The broader trend here extends well beyond Microsoft. The era of single-model dominance appears to be giving way to multi-model orchestration, where the competitive advantage isn’t which model you use, but how well you combine them. Google has been expanding Gemini across its Workspace apps, Anthropic’s Claude has been gaining enterprise traction on its own, and OpenAI continues to push ChatGPT Enterprise. Microsoft’s bet is that by sitting at the orchestration layer (i.e. pulling in models from multiple providers and making them collaborate), it can offer something none of the individual model makers can deliver alone.
Alongside these Researcher upgrades, Microsoft also expanded access to Copilot Cowork through its Frontier early-access program. Copilot Cowork is a Claude-powered agent designed for delegating longer-running, multi-step tasks. Users describe what they want done, and the agent plans, reasons across files and tools, and executes, checking in with the user when it needs direction. It’s another signal that Microsoft sees the future of enterprise AI as agentic, collaborative, and fundamentally multi-model.

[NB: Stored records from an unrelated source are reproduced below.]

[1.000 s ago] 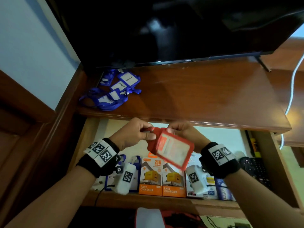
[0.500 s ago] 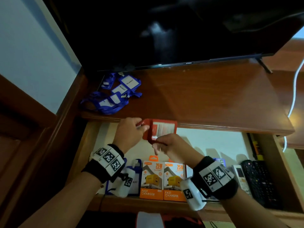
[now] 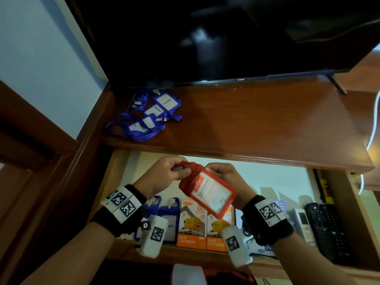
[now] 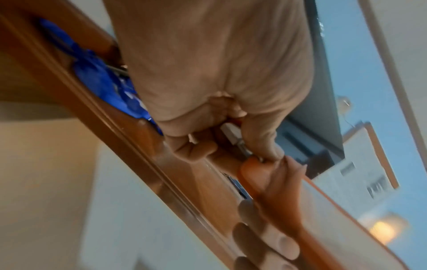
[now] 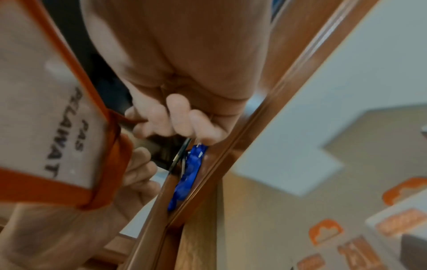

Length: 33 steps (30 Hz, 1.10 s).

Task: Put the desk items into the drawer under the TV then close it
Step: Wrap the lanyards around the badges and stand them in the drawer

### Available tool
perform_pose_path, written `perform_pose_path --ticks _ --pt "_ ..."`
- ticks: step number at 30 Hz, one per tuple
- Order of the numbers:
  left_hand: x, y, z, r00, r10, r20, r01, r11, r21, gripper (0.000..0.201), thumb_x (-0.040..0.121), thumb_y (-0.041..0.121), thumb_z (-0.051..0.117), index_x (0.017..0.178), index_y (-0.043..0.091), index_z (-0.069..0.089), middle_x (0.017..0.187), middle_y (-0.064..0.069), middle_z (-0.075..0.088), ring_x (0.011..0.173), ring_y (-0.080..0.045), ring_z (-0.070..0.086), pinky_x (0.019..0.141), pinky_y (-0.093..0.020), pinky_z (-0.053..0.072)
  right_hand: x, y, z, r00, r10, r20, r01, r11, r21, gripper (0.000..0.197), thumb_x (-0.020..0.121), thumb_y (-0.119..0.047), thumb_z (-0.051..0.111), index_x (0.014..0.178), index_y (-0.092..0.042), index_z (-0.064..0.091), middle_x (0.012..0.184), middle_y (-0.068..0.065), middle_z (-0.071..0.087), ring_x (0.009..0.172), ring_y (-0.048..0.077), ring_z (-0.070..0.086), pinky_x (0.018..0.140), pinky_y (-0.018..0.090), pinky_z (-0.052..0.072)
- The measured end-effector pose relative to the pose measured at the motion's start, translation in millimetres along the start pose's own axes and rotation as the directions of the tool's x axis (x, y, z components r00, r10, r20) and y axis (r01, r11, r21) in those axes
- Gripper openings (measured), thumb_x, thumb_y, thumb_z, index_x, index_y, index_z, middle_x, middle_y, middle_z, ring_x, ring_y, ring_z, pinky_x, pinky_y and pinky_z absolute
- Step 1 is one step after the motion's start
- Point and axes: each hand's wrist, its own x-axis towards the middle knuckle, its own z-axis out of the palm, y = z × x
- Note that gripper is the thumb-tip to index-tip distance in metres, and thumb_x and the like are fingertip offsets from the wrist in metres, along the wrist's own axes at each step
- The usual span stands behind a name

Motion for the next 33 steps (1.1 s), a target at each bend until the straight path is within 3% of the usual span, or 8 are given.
perform_pose_path --ticks 6,11,14,17,21,24,29,33 --pt "-1.5 -6.5 2.1 0.994 0.019 -0.107 -0.064 0.902 -0.428 0.02 0.09 0.002 0.048 0.103 0.007 0.063 0.099 -0.007 0.066 0.092 -0.017 0.065 0.075 -0.027 0.054 4.6 -18.9 18.1 0.991 0.13 0.041 -0.134 0.877 0.461 0.015 0.083 -0.011 0.054 0.07 -0.004 0.059 0.054 0.006 0.062 0.042 0.015 0.06 0.04 0.021 0.05" --pt "-9.0 -17.3 -2.9 0.98 -0.042 -0.193 -0.086 0.789 -0.608 0.03 0.075 0.013 0.058 0.101 -0.002 0.061 0.096 -0.014 0.063 0.093 -0.024 0.061 0.079 -0.031 0.054 23.7 -0.5 21.4 0.97 0.183 0.162 -0.235 0.878 0.417 0.012 0.083 -0.023 0.057 0.085 -0.012 0.061 0.068 0.001 0.068 0.052 0.011 0.064 0.048 0.019 0.052" --pt "-15.7 -28.4 -9.8 0.973 -0.059 -0.221 -0.093 0.781 -0.618 0.023 0.075 0.011 0.057 0.094 0.0 0.063 0.087 -0.011 0.066 0.084 -0.021 0.063 0.071 -0.029 0.055 36.5 -0.5 24.8 0.841 0.169 0.514 -0.34 0.904 0.259 0.018 0.083 -0.03 0.067 0.1 -0.026 0.071 0.079 -0.005 0.074 0.067 0.002 0.069 0.059 0.013 0.054" --pt "-21.3 -37.6 -21.4 0.974 -0.074 -0.217 -0.071 0.804 -0.591 0.017 0.079 0.009 0.056 0.092 -0.001 0.06 0.08 -0.01 0.066 0.077 -0.02 0.065 0.064 -0.028 0.056 41.4 8.1 26.7 0.904 0.285 0.319 -0.302 0.953 0.003 0.021 0.094 0.0 0.045 0.091 -0.013 0.062 0.075 0.01 0.065 0.055 0.007 0.066 0.05 0.016 0.053" --pt "-25.2 -52.8 -42.6 0.972 -0.119 -0.203 0.044 0.94 -0.339 0.009 0.088 -0.001 0.055 0.085 0.004 0.061 0.078 -0.007 0.065 0.079 -0.02 0.064 0.069 -0.031 0.053 44.6 17.3 13.7 0.943 0.264 0.202 -0.234 0.959 -0.161 0.025 0.093 -0.004 0.044 0.084 -0.008 0.067 0.06 0.009 0.056 0.044 0.015 0.051 0.037 0.018 0.036" --pt "-19.6 -69.1 -55.5 0.972 -0.133 -0.193 0.154 0.984 0.093 0.016 0.086 0.004 0.062 0.074 0.014 0.061 0.076 -0.002 0.062 0.077 -0.016 0.059 0.073 -0.033 0.048 60.9 11.4 9.9 0.954 0.281 0.105 -0.25 0.938 -0.241 0.028 0.091 0.0 0.041 0.082 -0.007 0.066 0.06 0.012 0.052 0.04 0.017 0.042 0.038 0.017 0.032" --pt "-5.5 -89.8 -52.0 0.969 -0.241 -0.056 0.216 0.715 0.665 0.011 0.086 0.022 0.061 0.084 0.012 0.062 0.096 -0.007 0.066 0.092 -0.022 0.061 0.079 -0.034 0.05 91.4 -16.3 22.8 0.975 0.223 -0.021 -0.208 0.869 -0.449 0.026 0.091 -0.001 0.043 0.08 -0.008 0.065 0.06 0.009 0.053 0.043 0.017 0.038 0.044 0.023 0.032" --pt "5.8 -111.3 -36.3 0.954 -0.299 0.013 0.189 0.636 0.748 0.014 0.083 0.027 0.06 0.082 0.014 0.063 0.096 -0.008 0.067 0.091 -0.025 0.062 0.076 -0.033 0.049 127.4 -42.1 46.4 0.991 0.135 0.003 -0.109 0.813 -0.572 0.019 0.095 -0.01 0.049 0.084 -0.011 0.064 0.064 0.004 0.056 0.047 0.013 0.041 0.042 0.02 0.035"
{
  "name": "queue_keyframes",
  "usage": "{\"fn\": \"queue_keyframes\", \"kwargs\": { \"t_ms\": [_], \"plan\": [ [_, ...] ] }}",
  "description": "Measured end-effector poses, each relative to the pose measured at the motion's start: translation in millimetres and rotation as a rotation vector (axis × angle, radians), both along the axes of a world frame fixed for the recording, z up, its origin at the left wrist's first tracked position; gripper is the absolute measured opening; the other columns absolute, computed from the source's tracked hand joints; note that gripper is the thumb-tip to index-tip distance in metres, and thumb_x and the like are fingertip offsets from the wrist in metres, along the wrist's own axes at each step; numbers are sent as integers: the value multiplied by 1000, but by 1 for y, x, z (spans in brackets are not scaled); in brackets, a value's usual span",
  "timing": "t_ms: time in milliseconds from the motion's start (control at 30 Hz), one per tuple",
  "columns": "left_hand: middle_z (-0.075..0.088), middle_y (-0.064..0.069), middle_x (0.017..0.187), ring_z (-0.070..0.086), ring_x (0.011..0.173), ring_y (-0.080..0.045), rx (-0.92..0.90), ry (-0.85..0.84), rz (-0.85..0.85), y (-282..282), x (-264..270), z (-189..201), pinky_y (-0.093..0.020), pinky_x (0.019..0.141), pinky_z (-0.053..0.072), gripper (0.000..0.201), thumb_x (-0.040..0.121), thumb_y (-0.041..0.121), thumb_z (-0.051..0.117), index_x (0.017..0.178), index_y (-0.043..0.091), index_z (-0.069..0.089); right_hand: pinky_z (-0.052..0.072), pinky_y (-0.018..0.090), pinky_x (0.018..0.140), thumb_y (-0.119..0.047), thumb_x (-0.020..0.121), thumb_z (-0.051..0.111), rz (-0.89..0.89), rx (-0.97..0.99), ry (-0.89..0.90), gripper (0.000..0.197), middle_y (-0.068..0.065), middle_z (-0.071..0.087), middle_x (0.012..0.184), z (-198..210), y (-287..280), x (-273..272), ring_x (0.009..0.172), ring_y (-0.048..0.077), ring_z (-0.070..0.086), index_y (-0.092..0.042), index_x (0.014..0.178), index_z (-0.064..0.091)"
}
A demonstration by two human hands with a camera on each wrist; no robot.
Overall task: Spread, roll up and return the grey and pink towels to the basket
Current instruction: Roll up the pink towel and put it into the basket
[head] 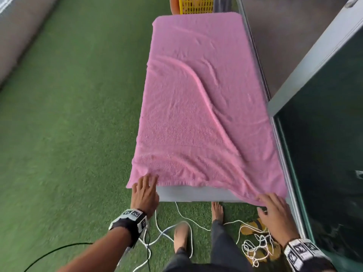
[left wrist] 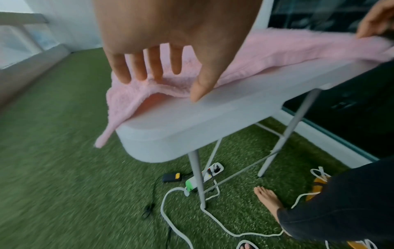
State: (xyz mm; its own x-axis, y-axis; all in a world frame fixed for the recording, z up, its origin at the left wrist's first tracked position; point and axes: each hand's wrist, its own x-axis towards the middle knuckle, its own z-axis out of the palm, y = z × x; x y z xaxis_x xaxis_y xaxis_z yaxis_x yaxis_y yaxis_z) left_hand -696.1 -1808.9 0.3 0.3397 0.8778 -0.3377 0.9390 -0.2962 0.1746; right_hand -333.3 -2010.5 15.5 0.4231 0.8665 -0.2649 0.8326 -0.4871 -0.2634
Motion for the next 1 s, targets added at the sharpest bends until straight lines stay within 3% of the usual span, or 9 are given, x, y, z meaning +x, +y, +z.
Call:
{"fn": "queue_keyframes", "kwargs": {
  "t_ms": [33,133,233,367,500,567,633,800,1000],
  "plan": [
    [53,-12,120,55,98,-32,-137,36,-39,-1,5,-4,-47,79,51,74,54,5,72,121,18,46,49,38,75,-19,62,88,95,-74,17,51,-2,58,101,-3,11,9,90,20,56,-23,107,65],
    [50,-10,127,55,103,-29,-16,99,-24,16,12,-3,-46,87,50,61,70,5,65,127,16,45,50,33,65,-35,48,93,282,-209,-46,71,-2,56,102,-10,29,29,86,18,57,-28,110,59],
    [54,-9,122,57,99,-28,-54,158,-24,20,18,-8,-44,83,53,57,73,7,67,126,14,50,52,31,56,-20,41,93,357,-232,-50,80,0,55,98,-19,32,44,77,19,57,-26,112,56],
    [64,-10,94,60,74,-29,-31,105,-10,25,18,-12,-42,63,56,52,69,-4,69,116,11,55,55,33,55,-3,58,83,383,-220,27,71,0,45,103,-35,37,58,78,19,58,-25,116,49],
    [67,-9,82,61,68,-29,-45,127,-21,30,20,-13,-39,61,54,54,69,-11,64,118,10,59,53,39,64,-40,55,89,445,-296,-37,78,4,45,104,-33,38,55,85,24,52,-20,120,50],
    [67,-10,79,62,68,-29,-34,114,-35,32,22,-13,-39,61,54,57,68,-16,60,120,9,60,48,41,63,-48,50,89,428,-301,-93,84,9,47,103,-32,37,48,85,27,48,-16,119,52],
    [64,-11,76,62,67,-30,-17,124,-58,33,23,-15,-40,62,53,58,66,-20,58,118,7,60,45,41,63,-35,54,89,380,-302,-132,75,11,46,102,-35,35,39,85,29,46,-13,116,53],
    [62,-8,87,59,82,-28,-49,156,-47,32,23,-15,-42,80,50,54,71,-14,51,120,9,55,48,45,60,-1,65,71,302,-257,-149,49,11,43,97,-42,41,29,82,32,47,-12,109,52],
    [58,-11,77,56,70,-29,101,61,-26,23,2,-6,-42,64,45,23,70,-6,64,88,7,66,53,46,68,3,69,61,213,-123,-90,36,3,59,102,-33,28,44,84,30,57,-16,99,63]
  ]
}}
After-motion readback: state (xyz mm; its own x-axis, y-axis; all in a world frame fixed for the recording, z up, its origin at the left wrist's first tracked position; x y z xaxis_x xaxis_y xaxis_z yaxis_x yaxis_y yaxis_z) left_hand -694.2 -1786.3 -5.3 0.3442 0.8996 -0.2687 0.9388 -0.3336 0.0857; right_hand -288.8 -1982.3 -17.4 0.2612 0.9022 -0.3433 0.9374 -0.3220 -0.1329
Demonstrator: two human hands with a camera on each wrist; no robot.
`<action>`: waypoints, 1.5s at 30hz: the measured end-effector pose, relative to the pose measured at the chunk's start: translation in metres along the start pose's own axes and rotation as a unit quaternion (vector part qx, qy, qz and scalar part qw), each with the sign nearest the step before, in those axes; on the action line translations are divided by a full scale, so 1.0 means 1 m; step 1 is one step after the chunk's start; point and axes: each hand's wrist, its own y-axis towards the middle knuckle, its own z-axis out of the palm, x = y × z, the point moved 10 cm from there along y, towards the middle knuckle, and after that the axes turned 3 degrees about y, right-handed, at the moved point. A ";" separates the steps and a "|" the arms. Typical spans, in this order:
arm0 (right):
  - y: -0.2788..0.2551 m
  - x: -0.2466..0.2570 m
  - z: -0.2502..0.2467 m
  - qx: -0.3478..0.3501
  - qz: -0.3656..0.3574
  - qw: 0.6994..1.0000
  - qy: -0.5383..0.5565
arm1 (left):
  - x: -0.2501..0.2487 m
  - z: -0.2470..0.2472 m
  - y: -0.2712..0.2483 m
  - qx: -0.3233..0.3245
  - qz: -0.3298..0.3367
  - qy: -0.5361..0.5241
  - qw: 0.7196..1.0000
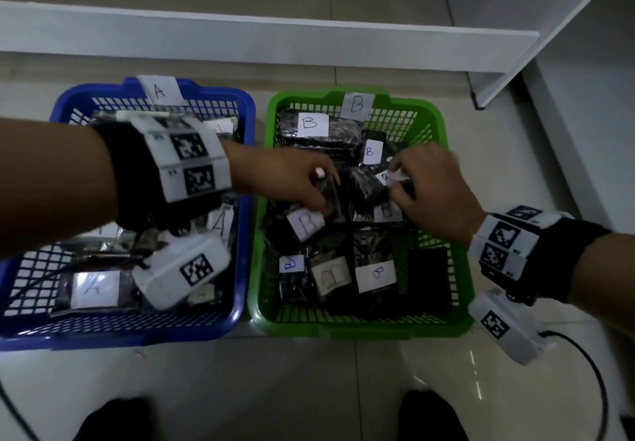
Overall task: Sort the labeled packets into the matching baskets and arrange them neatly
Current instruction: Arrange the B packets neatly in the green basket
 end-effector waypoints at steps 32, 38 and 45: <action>-0.036 0.052 0.056 0.286 -0.108 0.952 0.036 | -0.026 -0.012 -0.009 -0.095 0.188 0.321 0.923; 0.018 0.035 -0.007 0.251 0.054 0.925 0.281 | 0.011 0.071 -0.018 0.110 0.174 0.459 0.864; 0.056 -0.070 -0.057 -0.143 0.258 0.886 0.359 | 0.013 0.085 -0.010 0.092 0.188 0.478 0.853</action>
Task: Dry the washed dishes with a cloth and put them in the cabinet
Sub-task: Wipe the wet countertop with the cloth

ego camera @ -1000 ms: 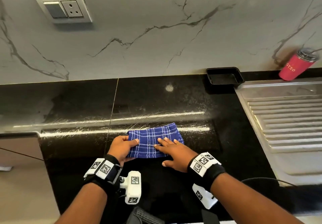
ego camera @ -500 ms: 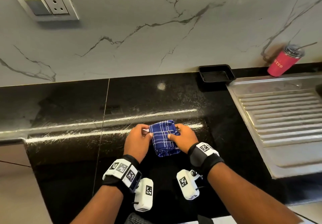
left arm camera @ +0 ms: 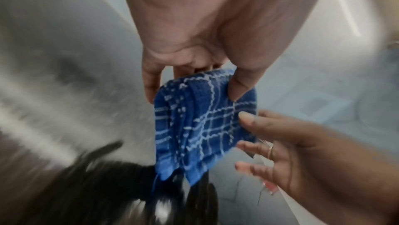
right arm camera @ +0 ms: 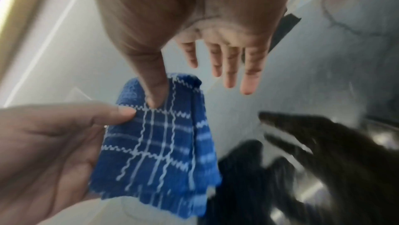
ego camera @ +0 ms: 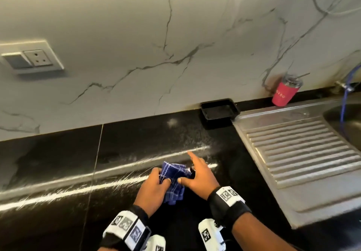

Frequently Asked Questions
Microsoft 365 Copilot is an AI assistant integrated across Microsoft’s suite of productivity applications, including Word, Excel, PowerPoint, Outlook, and Teams. It uses large language models to help users draft documents, analyze data, summarize meetings, and conduct research. It’s available as an add-on license for commercial Microsoft 365 subscribers.
Researcher is an AI agent within Microsoft 365 Copilot designed for complex, multi-step research tasks. It can synthesize information from both web sources and enterprise data connectors (such as Salesforce, ServiceNow, and Confluence) to produce detailed reports, go-to-market strategies, competitor analyses, and more.
DRACO stands for Deep Research Accuracy, Completeness, and Objectivity. It’s a benchmark developed by Perplexity AI that evaluates AI systems on 100 complex research tasks across 10 domains, using expert-crafted rubrics. It measures factual accuracy, analytical depth, presentation quality, and citation reliability.
Copilot Cowork is an agentic AI tool within Microsoft 365 that lets users delegate multi-step tasks to an AI agent powered by Anthropic’s Claude. The agent can plan its own workflow, execute tasks across Microsoft 365 apps and connected data sources, and check in with the user when it needs guidance. It’s currently available through Microsoft’s Frontier early-access program.
Microsoft’s Frontier program provides select enterprise customers with early access to the company’s newest AI features before they become generally available. Copilot Cowork is currently rolling out through this program.
Multi-model intelligence refers to the practice of using more than one AI model within a single workflow to improve output quality. In the case of Critique, it means using GPT for drafting and Claude for reviewing, combining the strengths of both models rather than relying on either one alone.